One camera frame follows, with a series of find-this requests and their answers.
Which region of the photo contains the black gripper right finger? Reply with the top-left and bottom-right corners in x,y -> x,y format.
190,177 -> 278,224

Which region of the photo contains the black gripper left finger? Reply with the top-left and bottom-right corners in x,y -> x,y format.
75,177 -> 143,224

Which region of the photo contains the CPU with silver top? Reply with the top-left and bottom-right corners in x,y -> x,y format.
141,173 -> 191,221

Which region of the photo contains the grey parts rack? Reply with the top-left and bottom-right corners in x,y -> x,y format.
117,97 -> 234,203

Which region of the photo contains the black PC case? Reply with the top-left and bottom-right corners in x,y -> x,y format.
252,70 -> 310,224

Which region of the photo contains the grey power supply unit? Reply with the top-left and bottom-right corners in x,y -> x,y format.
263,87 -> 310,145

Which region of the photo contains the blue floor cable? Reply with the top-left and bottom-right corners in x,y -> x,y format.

########################################

# Goal of the exercise
Reproduce the preceding entries exactly and completely.

# Solution for this problem
One camera frame follows, with a series of find-this requests and their answers.
Which region of the photo contains the black gripper right finger? Reply with the top-left and bottom-right corners in x,y -> x,y format.
190,177 -> 278,224

Which region of the photo contains the black gripper left finger? Reply with the top-left and bottom-right corners in x,y -> x,y format.
75,177 -> 143,224

Which region of the photo contains the CPU with silver top? Reply with the top-left and bottom-right corners in x,y -> x,y format.
141,173 -> 191,221

Which region of the photo contains the grey parts rack? Reply with the top-left and bottom-right corners in x,y -> x,y format.
117,97 -> 234,203

Which region of the photo contains the black PC case? Reply with the top-left and bottom-right corners in x,y -> x,y format.
252,70 -> 310,224

Which region of the photo contains the grey power supply unit? Reply with the top-left and bottom-right corners in x,y -> x,y format.
263,87 -> 310,145

Which region of the photo contains the blue floor cable? Reply with the top-left and bottom-right corners in x,y -> x,y format.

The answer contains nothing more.